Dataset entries
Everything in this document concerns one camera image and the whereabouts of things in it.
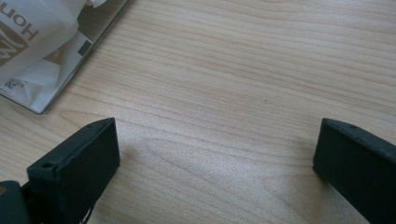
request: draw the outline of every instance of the black object
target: black object
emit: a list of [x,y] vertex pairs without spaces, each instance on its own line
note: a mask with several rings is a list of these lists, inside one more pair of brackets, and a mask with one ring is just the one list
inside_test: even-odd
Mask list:
[[314,170],[370,223],[396,223],[396,146],[354,125],[323,119]]
[[119,166],[115,120],[91,123],[29,166],[22,188],[0,182],[0,223],[88,221]]

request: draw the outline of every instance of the wooden table
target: wooden table
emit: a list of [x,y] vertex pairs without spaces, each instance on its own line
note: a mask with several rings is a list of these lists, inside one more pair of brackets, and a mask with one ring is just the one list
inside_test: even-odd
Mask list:
[[90,223],[365,223],[312,170],[322,118],[396,143],[396,2],[136,0],[56,102],[0,98],[0,180],[117,120]]

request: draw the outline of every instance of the white plastic bag
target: white plastic bag
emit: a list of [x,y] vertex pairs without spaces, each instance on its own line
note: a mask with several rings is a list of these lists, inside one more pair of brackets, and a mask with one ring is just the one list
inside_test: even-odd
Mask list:
[[[94,6],[103,0],[89,0]],[[87,0],[0,0],[0,78],[10,78],[72,38]]]
[[[98,8],[97,11],[94,9],[94,13],[92,13],[91,9],[86,8],[86,13],[90,16],[88,17],[87,14],[82,15],[82,20],[85,21],[83,27],[79,32],[75,32],[74,29],[77,28],[76,18],[80,14],[80,8],[83,8],[84,4],[98,7],[106,0],[35,0],[32,5],[15,5],[16,7],[8,1],[11,0],[0,0],[0,63],[6,64],[7,66],[15,64],[16,66],[11,67],[11,69],[15,71],[13,75],[10,75],[11,73],[0,73],[0,94],[38,114],[43,113],[49,103],[67,84],[68,80],[70,80],[76,72],[82,58],[87,56],[87,51],[92,47],[92,41],[96,41],[95,39],[85,36],[84,32],[81,32],[90,27],[87,21],[91,19],[94,21],[98,16],[104,16],[109,20],[114,20],[116,17],[113,17],[115,15],[113,13],[117,14],[120,11],[120,7],[126,5],[126,0],[110,0],[107,6],[115,6],[117,10],[114,12],[107,12],[106,10]],[[20,4],[26,0],[14,1]],[[41,15],[42,13],[33,6],[45,6],[44,9],[40,9],[40,7],[38,7],[38,9],[43,13],[46,11],[50,13],[48,15]],[[27,16],[26,18],[25,16],[22,18],[21,15],[18,14],[18,10],[27,10],[27,8],[33,10],[29,12],[29,15],[32,15],[32,17],[34,14],[37,14],[37,16],[35,16],[36,19],[46,18],[46,20],[48,20],[48,18],[51,18],[49,21],[42,21],[40,23],[41,27],[47,29],[47,36],[39,36],[42,30],[35,30],[32,22],[27,21]],[[24,28],[21,30],[21,35],[25,36],[20,37],[17,31],[11,30],[11,28],[8,29],[10,25],[8,23],[6,24],[7,20],[5,18],[11,19],[14,23],[16,22],[17,26],[23,26]],[[109,21],[93,24],[93,26],[97,25],[102,27],[102,34],[109,25]],[[68,39],[64,34],[69,35],[69,33],[71,35],[73,35],[73,33],[76,34]],[[31,41],[30,45],[27,47],[21,47],[21,44],[26,42],[26,40],[23,39],[24,37]],[[37,49],[39,47],[45,48],[46,50],[55,49],[47,54]],[[31,55],[23,55],[25,53],[24,51],[28,50],[27,48],[31,48],[29,49]],[[26,58],[30,60],[29,62],[33,62],[33,64],[29,65]]]

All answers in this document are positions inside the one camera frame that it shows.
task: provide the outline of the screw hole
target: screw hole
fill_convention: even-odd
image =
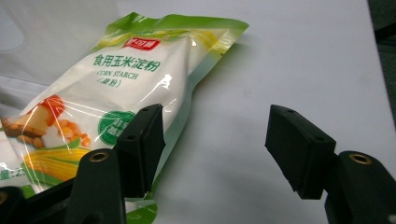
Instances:
[[[369,165],[369,164],[373,163],[373,161],[370,160],[370,158],[363,156],[361,154],[350,154],[349,158],[355,162],[358,162],[358,163],[364,164],[364,165]]]
[[[84,218],[82,224],[99,224],[102,221],[102,216],[99,213],[92,213],[89,214],[87,217]]]
[[[127,139],[128,139],[128,140],[135,140],[135,139],[136,139],[136,136],[135,136],[135,135],[129,135],[129,136],[127,137]]]
[[[97,152],[90,156],[90,161],[93,161],[93,162],[104,161],[105,159],[107,159],[107,157],[108,157],[108,153]]]
[[[5,191],[0,191],[0,204],[3,204],[8,198],[8,194]]]

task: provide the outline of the white surface
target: white surface
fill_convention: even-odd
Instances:
[[[270,104],[293,108],[396,176],[396,138],[365,1],[120,0],[131,11],[235,18],[250,24],[198,85],[165,165],[155,223],[327,223],[267,152]]]

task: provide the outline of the corn starch bag
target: corn starch bag
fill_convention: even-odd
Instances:
[[[161,104],[166,147],[158,176],[189,114],[193,88],[247,28],[230,19],[137,13],[109,24],[92,52],[20,116],[2,118],[19,172],[36,193],[70,179],[85,153],[113,148],[137,111]],[[129,219],[155,218],[150,196],[126,208]],[[141,216],[142,209],[152,215]]]

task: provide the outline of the food illustration
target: food illustration
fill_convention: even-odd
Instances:
[[[1,118],[6,135],[26,148],[21,167],[33,182],[54,186],[76,176],[79,160],[89,152],[91,138],[62,116],[64,111],[64,101],[52,95],[25,115]]]
[[[22,167],[38,181],[53,186],[75,177],[78,162],[88,152],[84,148],[40,149],[24,156]]]
[[[45,147],[43,136],[48,133],[50,127],[54,126],[58,136],[64,144],[72,144],[72,147],[89,147],[91,139],[86,133],[82,133],[80,127],[68,119],[59,119],[65,111],[64,101],[58,95],[52,95],[41,101],[27,114],[15,120],[2,118],[2,124],[8,137],[15,137],[21,143],[34,148]]]

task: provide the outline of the corn image
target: corn image
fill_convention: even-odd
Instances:
[[[82,148],[42,149],[27,154],[24,162],[35,172],[66,181],[76,176],[78,162],[88,152]]]

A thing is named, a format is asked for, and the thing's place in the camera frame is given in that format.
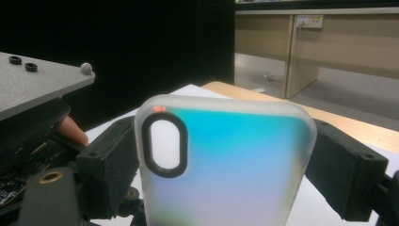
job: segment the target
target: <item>iridescent phone back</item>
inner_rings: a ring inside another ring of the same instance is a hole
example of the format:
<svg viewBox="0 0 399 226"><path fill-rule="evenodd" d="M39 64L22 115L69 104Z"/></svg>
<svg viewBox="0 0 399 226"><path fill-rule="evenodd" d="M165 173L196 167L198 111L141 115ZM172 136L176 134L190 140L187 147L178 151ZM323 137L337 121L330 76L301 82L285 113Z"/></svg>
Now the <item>iridescent phone back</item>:
<svg viewBox="0 0 399 226"><path fill-rule="evenodd" d="M284 225L316 139L294 104L177 95L135 128L149 226Z"/></svg>

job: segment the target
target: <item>power outlet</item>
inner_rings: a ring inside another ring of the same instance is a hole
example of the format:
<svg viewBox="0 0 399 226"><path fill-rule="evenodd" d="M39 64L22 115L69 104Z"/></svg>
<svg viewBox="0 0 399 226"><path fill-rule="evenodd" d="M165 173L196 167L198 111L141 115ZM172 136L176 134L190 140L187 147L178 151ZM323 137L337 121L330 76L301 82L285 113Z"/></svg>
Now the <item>power outlet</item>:
<svg viewBox="0 0 399 226"><path fill-rule="evenodd" d="M323 15L297 15L296 27L323 28Z"/></svg>

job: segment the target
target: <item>table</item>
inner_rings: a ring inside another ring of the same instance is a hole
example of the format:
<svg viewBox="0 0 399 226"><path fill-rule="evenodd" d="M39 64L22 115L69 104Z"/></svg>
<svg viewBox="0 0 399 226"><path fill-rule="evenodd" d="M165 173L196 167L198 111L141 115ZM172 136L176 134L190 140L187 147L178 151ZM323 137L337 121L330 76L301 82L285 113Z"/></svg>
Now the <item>table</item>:
<svg viewBox="0 0 399 226"><path fill-rule="evenodd" d="M222 94L233 99L285 102L286 100L267 96L248 89L238 88L226 83L212 82L204 89ZM332 114L309 106L300 105L317 120L328 122L358 141L370 144L393 153L399 153L399 132L362 121Z"/></svg>
<svg viewBox="0 0 399 226"><path fill-rule="evenodd" d="M258 100L258 101L271 101L271 102L284 102L279 98L270 97L250 91L247 89L241 89L232 85L212 82L204 85L203 87L197 87L188 85L181 89L172 92L171 94L179 95L191 95L191 96L206 96L206 97L218 97L218 98L234 98L243 100ZM390 159L389 168L387 174L392 176L395 170L399 169L399 152L398 152L398 138L399 133L387 130L378 126L374 126L361 121L355 121L346 117L331 114L325 111L314 109L311 107L303 106L312 117L318 120L326 121L332 125L343 130L350 136L360 140L367 146L373 148L377 152L385 155ZM120 116L113 121L121 118L132 116L136 114L137 109ZM113 121L109 121L93 130L87 131L89 140L93 140L103 130L105 130ZM141 181L139 174L135 177L132 186L137 188L140 194ZM300 188L298 190L295 203L291 214L287 221L287 226L312 226L312 225L324 225L324 226L374 226L378 215L372 213L369 222L347 222L341 220L339 215L335 213L327 204L324 197L318 192L318 190L311 184L311 182L304 177ZM130 225L133 217L128 218L113 218L111 220L98 220L94 219L92 222L103 226L123 226Z"/></svg>

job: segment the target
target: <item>hand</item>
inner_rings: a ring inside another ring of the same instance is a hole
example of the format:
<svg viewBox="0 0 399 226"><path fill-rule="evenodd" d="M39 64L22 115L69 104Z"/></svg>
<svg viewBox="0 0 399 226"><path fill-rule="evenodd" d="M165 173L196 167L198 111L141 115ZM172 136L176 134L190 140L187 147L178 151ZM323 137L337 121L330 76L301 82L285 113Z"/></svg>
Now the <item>hand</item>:
<svg viewBox="0 0 399 226"><path fill-rule="evenodd" d="M58 133L78 143L88 146L88 136L69 116L67 116L67 118L65 118L65 120L59 124Z"/></svg>

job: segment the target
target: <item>camera cutout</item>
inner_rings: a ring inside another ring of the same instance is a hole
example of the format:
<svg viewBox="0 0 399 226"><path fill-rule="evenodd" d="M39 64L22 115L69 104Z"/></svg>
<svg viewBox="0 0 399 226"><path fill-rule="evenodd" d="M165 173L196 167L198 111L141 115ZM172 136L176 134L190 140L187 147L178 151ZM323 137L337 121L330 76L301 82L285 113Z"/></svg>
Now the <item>camera cutout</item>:
<svg viewBox="0 0 399 226"><path fill-rule="evenodd" d="M170 121L155 121L151 126L153 161L161 168L174 169L180 163L179 129Z"/></svg>
<svg viewBox="0 0 399 226"><path fill-rule="evenodd" d="M155 174L173 178L187 168L187 128L168 112L157 112L143 121L144 160Z"/></svg>

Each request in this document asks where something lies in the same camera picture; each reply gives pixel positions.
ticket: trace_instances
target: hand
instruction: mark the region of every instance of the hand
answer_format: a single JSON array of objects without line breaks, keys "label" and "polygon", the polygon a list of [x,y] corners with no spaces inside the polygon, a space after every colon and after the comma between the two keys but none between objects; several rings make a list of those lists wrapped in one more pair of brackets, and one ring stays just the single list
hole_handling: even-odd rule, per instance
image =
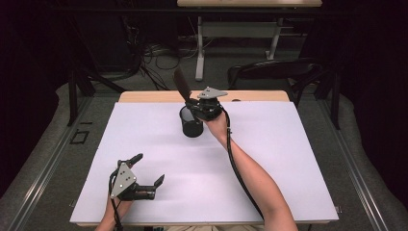
[{"label": "hand", "polygon": [[[117,197],[114,199],[115,205],[117,206],[117,213],[119,214],[120,218],[123,218],[123,216],[126,215],[126,213],[129,211],[130,207],[133,204],[132,201],[120,201]],[[99,223],[99,225],[96,227],[95,230],[97,231],[111,231],[115,229],[116,221],[115,221],[115,211],[114,207],[112,205],[111,197],[108,194],[108,199],[106,202],[106,208],[105,208],[105,214]]]}]

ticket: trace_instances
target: black chair
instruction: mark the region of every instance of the black chair
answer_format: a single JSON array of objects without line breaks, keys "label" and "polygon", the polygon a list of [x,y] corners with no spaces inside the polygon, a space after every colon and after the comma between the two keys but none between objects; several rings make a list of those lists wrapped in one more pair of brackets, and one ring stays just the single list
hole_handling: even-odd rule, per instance
[{"label": "black chair", "polygon": [[318,59],[269,60],[228,69],[229,90],[284,90],[297,107],[303,90],[326,73]]}]

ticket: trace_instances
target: cable
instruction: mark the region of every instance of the cable
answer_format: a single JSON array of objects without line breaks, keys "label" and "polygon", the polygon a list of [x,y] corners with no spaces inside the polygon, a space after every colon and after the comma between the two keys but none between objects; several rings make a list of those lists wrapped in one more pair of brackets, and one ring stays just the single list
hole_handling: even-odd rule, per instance
[{"label": "cable", "polygon": [[245,185],[244,181],[242,180],[240,172],[238,171],[237,166],[235,165],[235,161],[234,161],[234,157],[232,155],[232,149],[231,149],[230,118],[229,118],[229,115],[228,115],[227,111],[225,111],[224,108],[222,108],[222,110],[225,112],[225,116],[226,116],[226,120],[227,120],[227,150],[228,150],[228,156],[229,156],[229,159],[230,159],[230,162],[231,162],[232,169],[234,170],[235,175],[237,176],[237,179],[240,182],[240,184],[241,184],[243,190],[245,191],[246,195],[248,196],[249,200],[252,202],[252,204],[254,205],[255,209],[258,211],[261,218],[264,219],[264,216],[262,215],[262,212],[261,212],[260,208],[258,207],[257,203],[255,202],[254,198],[252,197],[251,193],[249,193],[249,190],[246,188],[246,185]]}]

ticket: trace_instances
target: white tabletop
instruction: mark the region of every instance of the white tabletop
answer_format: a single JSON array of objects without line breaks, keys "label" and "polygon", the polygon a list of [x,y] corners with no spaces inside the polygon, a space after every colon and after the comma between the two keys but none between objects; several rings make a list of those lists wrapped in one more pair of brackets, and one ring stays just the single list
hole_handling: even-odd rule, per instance
[{"label": "white tabletop", "polygon": [[[296,222],[337,220],[330,194],[292,102],[224,102],[234,140],[275,179]],[[141,185],[166,175],[155,200],[136,201],[123,218],[134,225],[262,222],[226,151],[207,128],[182,133],[183,103],[116,103],[70,222],[102,219],[117,160],[143,153],[132,168]]]},{"label": "white tabletop", "polygon": [[321,0],[178,0],[179,7],[320,7]]}]

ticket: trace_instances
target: desk
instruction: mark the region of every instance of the desk
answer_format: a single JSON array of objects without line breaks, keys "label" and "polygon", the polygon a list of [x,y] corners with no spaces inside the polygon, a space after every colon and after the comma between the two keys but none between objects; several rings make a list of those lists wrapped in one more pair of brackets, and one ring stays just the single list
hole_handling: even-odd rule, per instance
[{"label": "desk", "polygon": [[[198,8],[317,8],[321,0],[178,0],[179,7]],[[204,22],[198,17],[198,58],[195,80],[203,80],[204,50],[203,37],[228,38],[273,38],[270,49],[266,52],[267,59],[273,60],[279,40],[283,18],[276,22]]]},{"label": "desk", "polygon": [[[229,96],[219,100],[231,118],[234,140],[273,176],[295,221],[337,220],[297,110],[285,93],[228,92]],[[268,94],[283,101],[259,101]],[[237,98],[242,102],[228,102]],[[70,222],[96,225],[104,213],[109,175],[117,160],[141,152],[143,159],[132,169],[138,183],[151,185],[162,174],[166,178],[157,189],[156,199],[136,201],[123,224],[262,223],[236,179],[227,153],[208,129],[204,128],[195,139],[183,135],[178,115],[182,102],[177,91],[123,93],[115,104]]]}]

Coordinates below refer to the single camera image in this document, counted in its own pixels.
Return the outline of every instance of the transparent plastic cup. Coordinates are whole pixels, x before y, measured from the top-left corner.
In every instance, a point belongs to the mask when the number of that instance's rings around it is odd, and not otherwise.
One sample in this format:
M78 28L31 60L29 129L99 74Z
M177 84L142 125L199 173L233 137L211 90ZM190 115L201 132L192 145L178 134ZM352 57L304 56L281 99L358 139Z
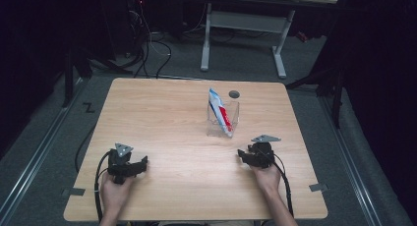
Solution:
M232 126L232 131L227 135L224 129L227 127L222 127L217 118L214 115L210 105L208 104L208 136L220 137L220 138L233 138L233 134L236 130L237 124L239 123L239 102L238 101L225 101L223 102L223 107L226 109L227 117Z

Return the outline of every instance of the white desk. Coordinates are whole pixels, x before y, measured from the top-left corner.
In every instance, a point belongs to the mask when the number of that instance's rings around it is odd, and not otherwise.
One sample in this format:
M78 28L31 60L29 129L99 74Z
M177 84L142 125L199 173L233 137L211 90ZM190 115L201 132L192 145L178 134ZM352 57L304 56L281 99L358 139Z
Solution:
M315 3L331 3L335 4L337 0L294 0L294 1L304 1L304 2L315 2ZM291 23L294 17L295 11L289 11L287 17L267 17L260 15L249 15L249 14L238 14L230 12L219 12L212 11L211 4L208 4L207 10L207 19L206 19L206 35L205 43L203 45L203 55L202 55L202 71L207 71L209 69L209 34L210 28L234 28L234 29L246 29L246 30L256 30L256 31L265 31L272 33L279 33L279 39L271 51L273 58L275 60L275 66L278 71L278 76L281 79L286 78L285 68L282 63L281 50L284 45L285 38L288 34L288 31L291 27Z

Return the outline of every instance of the hand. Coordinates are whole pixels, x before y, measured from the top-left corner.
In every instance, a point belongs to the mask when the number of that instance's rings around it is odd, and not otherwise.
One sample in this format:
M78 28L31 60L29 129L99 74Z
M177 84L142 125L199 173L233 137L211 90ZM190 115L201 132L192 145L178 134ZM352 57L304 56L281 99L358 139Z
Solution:
M100 225L116 225L120 212L126 204L134 177L126 178L123 185L113 182L113 176L104 172L101 179L100 194L104 204Z
M251 166L257 177L258 186L264 194L272 194L278 192L279 181L281 180L281 173L278 169L271 165L266 169Z
M297 222L292 217L279 195L278 186L279 181L281 180L281 173L279 170L273 165L266 169L251 166L251 169L257 177L258 186L264 193L275 225L297 225Z

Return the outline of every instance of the forearm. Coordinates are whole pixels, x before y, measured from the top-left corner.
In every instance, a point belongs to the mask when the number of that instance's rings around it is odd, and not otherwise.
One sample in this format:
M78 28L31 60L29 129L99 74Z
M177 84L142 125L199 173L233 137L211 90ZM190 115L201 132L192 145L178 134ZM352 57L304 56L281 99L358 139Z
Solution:
M100 226L115 226L119 217L118 212L104 212Z
M297 225L294 217L288 211L285 203L282 201L278 191L264 191L264 196L268 203L270 214L272 215L275 225L293 226Z

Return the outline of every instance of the wire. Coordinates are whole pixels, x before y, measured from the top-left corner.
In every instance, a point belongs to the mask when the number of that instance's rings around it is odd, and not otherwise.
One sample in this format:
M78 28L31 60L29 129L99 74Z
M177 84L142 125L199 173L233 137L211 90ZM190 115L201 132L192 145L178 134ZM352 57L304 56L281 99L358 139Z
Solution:
M168 48L168 50L169 50L169 56L168 56L168 59L166 59L166 61L162 64L162 66L160 66L159 67L159 69L157 70L157 72L156 72L156 78L158 79L158 77L159 77L159 73L160 73L160 71L162 70L162 68L169 62L169 60L171 59L171 48L168 46L168 45L166 45L165 43L163 43L163 42L159 42L159 41L156 41L156 43L159 43L159 44L162 44L162 45L164 45L164 46L166 46L167 48Z
M138 73L139 73L139 71L141 70L141 68L144 68L144 72L145 72L145 75L147 76L147 78L149 79L149 75L148 75L148 72L147 72L147 68L146 68L146 66L145 66L145 63L147 62L147 60L148 60L148 56L149 56L149 43L148 43L148 41L147 41L147 56L145 57L145 59L142 61L142 65L138 68L138 70L136 71L136 73L135 73L135 75L133 76L133 78L135 78L137 75L138 75Z
M291 200L291 189L289 187L289 182L286 177L285 171L282 171L281 168L276 164L274 159L270 159L269 156L267 156L263 151L261 151L259 148L255 147L266 159L268 159L281 173L282 180L285 184L285 190L286 190L286 197L287 197L287 205L288 205L288 211L291 213L292 217L294 217L294 210L292 209L292 200ZM282 162L282 160L278 157L279 161L281 161L282 168L285 170L285 166Z
M96 125L96 123L91 127L91 129L89 129L89 133L86 135L86 137L83 139L83 141L81 142L81 144L80 144L80 146L78 147L78 149L77 149L77 153L76 153L76 157L75 157L75 159L74 159L74 163L75 163L75 165L76 165L76 171L77 171L77 173L79 173L80 172L80 168L79 168L79 166L78 166L78 156L79 156L79 154L80 154L80 150L81 150L81 148L83 147L83 145L84 145L84 143L86 142L86 140L89 138L89 136L91 135L91 133L92 133L92 131L94 130L94 128L95 128L95 125Z
M185 33L186 32L192 32L194 30L200 30L201 29L201 28L198 28L198 27L200 26L200 24L202 23L203 18L205 17L205 12L206 12L207 6L208 6L208 4L206 3L205 4L205 7L203 8L203 13L202 13L202 16L200 17L200 21L196 24L196 26L194 28L190 29L190 30L184 31Z
M97 215L98 215L98 222L101 222L101 219L103 217L103 212L101 210L101 202L100 202L100 192L99 192L99 184L98 184L98 179L101 175L100 173L100 169L101 169L101 164L103 163L104 159L110 154L110 151L107 151L103 157L101 157L100 162L98 163L97 166L97 172L95 173L95 181L94 181L94 197L95 197L95 207L97 208Z
M170 56L170 55L171 55L171 53L169 53L169 54L163 54L163 53L160 53L158 50L156 50L156 48L154 48L154 46L153 46L153 44L152 44L152 33L150 32L150 29L149 29L149 26L148 26L148 22L147 22L147 20L145 19L145 16L144 16L144 9L142 8L142 4L139 4L139 6L141 7L141 16L142 16L142 19L144 20L145 26L146 26L146 27L147 27L147 29L148 29L150 46L153 48L153 50L154 50L157 54L162 55L162 56Z

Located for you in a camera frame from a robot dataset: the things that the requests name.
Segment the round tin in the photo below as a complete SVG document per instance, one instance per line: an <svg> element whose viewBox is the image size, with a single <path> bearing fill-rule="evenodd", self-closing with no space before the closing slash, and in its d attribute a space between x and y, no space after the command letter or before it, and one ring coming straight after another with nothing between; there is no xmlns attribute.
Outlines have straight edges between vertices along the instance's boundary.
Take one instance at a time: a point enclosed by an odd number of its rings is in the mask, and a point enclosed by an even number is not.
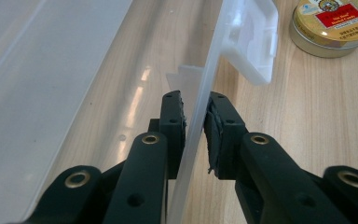
<svg viewBox="0 0 358 224"><path fill-rule="evenodd" d="M307 53L336 58L358 47L358 0L301 0L289 28Z"/></svg>

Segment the wooden table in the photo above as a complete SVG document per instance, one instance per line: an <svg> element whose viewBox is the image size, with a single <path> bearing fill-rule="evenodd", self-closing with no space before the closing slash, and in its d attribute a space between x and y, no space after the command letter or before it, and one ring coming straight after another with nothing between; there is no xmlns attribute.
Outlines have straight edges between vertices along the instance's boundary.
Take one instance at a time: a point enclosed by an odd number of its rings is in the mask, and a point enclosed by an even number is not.
<svg viewBox="0 0 358 224"><path fill-rule="evenodd" d="M273 80L252 86L224 59L214 90L225 94L252 132L267 133L305 170L358 169L358 49L322 59L289 37L295 0L276 0L279 47ZM170 91L166 73L180 64L203 66L221 0L134 0L63 144L46 186L63 170L101 170L125 160L133 138L158 118L160 97ZM207 174L205 140L186 204L184 223L244 223L233 181Z"/></svg>

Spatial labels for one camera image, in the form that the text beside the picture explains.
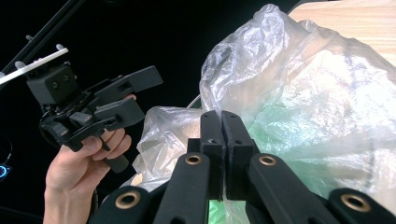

# Exercise
State only how many lines above hold the string "draw".

# Exercise answer
3